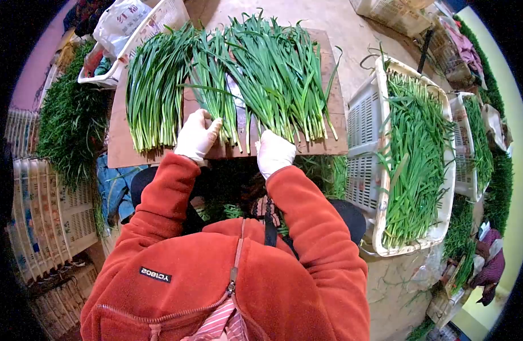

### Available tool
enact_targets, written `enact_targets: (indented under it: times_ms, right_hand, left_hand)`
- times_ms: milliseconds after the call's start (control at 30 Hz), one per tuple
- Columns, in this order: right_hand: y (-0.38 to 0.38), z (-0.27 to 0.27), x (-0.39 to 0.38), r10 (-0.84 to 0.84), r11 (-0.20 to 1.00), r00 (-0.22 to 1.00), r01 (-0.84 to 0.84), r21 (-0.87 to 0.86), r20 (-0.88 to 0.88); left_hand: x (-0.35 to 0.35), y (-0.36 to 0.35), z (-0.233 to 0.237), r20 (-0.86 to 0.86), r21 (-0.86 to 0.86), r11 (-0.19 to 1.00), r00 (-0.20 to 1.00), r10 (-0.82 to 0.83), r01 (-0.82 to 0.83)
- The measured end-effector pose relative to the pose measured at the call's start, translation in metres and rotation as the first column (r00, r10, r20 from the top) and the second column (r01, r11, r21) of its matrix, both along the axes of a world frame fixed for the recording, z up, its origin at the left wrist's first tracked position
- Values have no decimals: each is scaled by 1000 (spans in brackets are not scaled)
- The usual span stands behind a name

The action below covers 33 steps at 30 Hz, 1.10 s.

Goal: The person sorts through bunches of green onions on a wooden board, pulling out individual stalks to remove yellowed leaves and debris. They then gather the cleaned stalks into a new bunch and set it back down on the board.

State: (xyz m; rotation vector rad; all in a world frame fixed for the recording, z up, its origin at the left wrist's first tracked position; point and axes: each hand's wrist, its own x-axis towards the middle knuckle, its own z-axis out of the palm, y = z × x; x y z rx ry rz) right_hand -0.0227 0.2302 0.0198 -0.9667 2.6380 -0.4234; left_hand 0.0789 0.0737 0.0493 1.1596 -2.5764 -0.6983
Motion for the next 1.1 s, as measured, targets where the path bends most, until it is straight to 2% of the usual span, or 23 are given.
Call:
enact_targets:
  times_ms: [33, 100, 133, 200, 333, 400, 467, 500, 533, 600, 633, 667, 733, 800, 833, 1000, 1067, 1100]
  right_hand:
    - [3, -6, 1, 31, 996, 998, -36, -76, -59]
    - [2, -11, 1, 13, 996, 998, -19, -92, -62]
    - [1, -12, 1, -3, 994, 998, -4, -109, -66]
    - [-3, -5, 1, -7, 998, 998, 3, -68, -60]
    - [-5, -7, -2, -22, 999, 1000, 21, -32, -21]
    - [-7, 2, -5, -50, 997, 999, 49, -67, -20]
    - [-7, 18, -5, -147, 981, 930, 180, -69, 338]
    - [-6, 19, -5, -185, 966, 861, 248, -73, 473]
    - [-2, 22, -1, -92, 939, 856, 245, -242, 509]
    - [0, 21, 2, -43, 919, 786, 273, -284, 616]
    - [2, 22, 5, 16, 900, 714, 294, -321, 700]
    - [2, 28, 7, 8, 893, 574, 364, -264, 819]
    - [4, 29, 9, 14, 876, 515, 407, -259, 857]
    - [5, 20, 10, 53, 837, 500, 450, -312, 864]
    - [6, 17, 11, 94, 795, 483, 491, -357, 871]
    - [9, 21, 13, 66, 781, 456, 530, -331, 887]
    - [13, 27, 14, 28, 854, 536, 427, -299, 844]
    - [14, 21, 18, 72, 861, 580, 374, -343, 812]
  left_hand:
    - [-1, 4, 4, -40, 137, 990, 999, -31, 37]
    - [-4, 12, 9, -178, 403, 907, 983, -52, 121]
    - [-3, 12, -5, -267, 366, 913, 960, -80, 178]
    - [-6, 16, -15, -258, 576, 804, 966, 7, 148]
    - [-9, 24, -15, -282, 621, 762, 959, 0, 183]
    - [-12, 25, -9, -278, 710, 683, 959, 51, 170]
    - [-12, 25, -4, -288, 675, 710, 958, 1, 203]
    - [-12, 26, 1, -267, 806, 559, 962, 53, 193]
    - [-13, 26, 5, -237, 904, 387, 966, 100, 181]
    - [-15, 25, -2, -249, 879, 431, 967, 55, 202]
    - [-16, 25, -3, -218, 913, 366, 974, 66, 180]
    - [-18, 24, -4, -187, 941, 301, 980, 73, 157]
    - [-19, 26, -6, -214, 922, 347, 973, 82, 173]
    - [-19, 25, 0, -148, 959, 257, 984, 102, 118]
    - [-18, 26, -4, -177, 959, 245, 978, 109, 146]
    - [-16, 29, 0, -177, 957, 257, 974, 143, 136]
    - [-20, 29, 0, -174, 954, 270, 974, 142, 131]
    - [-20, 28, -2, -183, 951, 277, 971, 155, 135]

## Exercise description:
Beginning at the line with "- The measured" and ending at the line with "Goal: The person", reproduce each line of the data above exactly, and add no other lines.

## Written solution:
- The measured end-effector pose relative to the pose measured at the call's start, translation in metres and rotation as the first column (r00, r10, r20 from the top) and the second column (r01, r11, r21) of its matrix, both along the axes of a world frame fixed for the recording, z up, its origin at the left wrist's first tracked position
- Values have no decimals: each is scaled by 1000 (spans in brackets are not scaled)
- The usual span stands behind a name

The action below covers 33 steps at 30 Hz, 1.10 s.

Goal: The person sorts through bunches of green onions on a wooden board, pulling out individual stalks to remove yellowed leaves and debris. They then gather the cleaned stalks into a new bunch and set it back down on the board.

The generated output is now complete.